My first port of call was her name. I typed it in, and then up it all came. Photographs, a short biography and all her credits, everything she’d ever worked on. A few imposters came up too, but I recognised the real thing when I saw her. We’d never met, but I had no doubt which Catherine Ravenscroft was mine. And there was her husband too. Robert. Robert and Catherine. In one photo he had his arm round her. Her hair was windswept and she was smiling. To my amazement, I discovered that when I clicked on this photo I could find out the exact spot where it had been taken: GPS coordinates. I looked them up on a map, and there it was. Fowey in Cornwall. A holiday in a smart hotel, I imagined. The photo taken on a mobile phone. Perhaps her son had taken it. Her little boy, a young man now. Nicholas. Nicholas Ravenscroft. Here he is. No university education? A dropout? Surely not. A salesman? I’d expected more from the offspring of such an ambitious and successful couple. Oh happy days. So many missing years, and yet it took me no time at all to catch up and find out what she and her family had been up to. What a full, rich life she’d been leading, and how well she’d been rewarded for it. It showed in her teeth — straight and white — a sign of prosperity for sure, rather like a tan was in the ’60s. Her hair was expensive too, well cut, and the grey hairs (surely she would have had some by now) ingeniously blended with blond. Yes, she was thriving all right.

I became quite the intrepid traveller. There were other paths I was drawn to, and I confess that at times I became distracted. One led me to a former pupil. He’d been a favourite, this young man, but of course he wasn’t so young now, he was approaching middle age. I’d thought of him over the years, wondering what he’d made of himself, and now I could find out. With light fingers I picked my way through his career, his social life. Unmarried, no children. From this distance, it was safe to watch him. No one would know.

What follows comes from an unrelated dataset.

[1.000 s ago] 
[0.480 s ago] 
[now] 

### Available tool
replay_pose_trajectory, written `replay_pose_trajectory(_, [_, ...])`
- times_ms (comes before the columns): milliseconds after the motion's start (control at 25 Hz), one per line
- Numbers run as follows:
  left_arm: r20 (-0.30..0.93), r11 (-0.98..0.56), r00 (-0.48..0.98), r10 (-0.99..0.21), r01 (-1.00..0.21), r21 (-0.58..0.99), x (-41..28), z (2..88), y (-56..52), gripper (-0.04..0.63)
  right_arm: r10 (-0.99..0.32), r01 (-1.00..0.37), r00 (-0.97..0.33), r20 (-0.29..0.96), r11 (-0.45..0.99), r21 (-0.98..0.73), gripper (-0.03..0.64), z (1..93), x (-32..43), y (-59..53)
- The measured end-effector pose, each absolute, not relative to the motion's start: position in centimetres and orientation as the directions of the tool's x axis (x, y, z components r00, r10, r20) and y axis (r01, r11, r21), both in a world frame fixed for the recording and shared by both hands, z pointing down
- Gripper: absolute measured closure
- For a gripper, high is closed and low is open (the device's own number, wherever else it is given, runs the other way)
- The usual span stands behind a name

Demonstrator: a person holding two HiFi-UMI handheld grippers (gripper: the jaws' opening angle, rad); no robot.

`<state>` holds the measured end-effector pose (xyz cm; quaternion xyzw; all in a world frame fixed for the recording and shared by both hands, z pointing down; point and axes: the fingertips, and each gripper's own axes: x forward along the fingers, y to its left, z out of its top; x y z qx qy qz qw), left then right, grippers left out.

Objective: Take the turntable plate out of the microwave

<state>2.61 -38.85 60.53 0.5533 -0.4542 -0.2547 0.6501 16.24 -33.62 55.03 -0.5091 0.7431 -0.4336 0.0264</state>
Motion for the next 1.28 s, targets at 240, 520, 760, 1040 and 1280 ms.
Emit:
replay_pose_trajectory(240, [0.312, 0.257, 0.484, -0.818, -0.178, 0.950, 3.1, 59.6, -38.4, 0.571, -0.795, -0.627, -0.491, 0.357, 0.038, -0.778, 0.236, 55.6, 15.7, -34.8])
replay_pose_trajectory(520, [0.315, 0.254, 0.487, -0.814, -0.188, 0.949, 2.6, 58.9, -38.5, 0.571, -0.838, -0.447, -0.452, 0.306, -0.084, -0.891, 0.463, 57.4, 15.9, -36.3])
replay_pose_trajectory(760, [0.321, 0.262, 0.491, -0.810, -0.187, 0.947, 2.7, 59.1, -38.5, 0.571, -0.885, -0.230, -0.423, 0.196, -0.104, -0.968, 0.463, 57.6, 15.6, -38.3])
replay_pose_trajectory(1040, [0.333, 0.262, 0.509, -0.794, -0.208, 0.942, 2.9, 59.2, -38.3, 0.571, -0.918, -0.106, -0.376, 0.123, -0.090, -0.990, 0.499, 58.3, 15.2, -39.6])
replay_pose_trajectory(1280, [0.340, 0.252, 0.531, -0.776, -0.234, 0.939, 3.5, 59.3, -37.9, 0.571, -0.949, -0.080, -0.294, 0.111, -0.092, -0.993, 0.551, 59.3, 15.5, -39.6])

But back to business. I needed an address: the bull’s-eye at the centre of my target. I knew where she worked, but it was her home address I was after and that was proving a little elusive. It was her husband, in the end, who spilled the beans. I read a profile of him in the business section of a newspaper. Blah, blah, blah, and then “Robert Ravenscroft lives in North West London with his son, and wife, Catherine, a successful documentary filmmaker.” Not a whole address, but a clue, and in the end it was my fingers which did the walking and found me their listing in the telephone directory: “Mr. R. Ravenscroft.” I noted down the telephone number for future reference.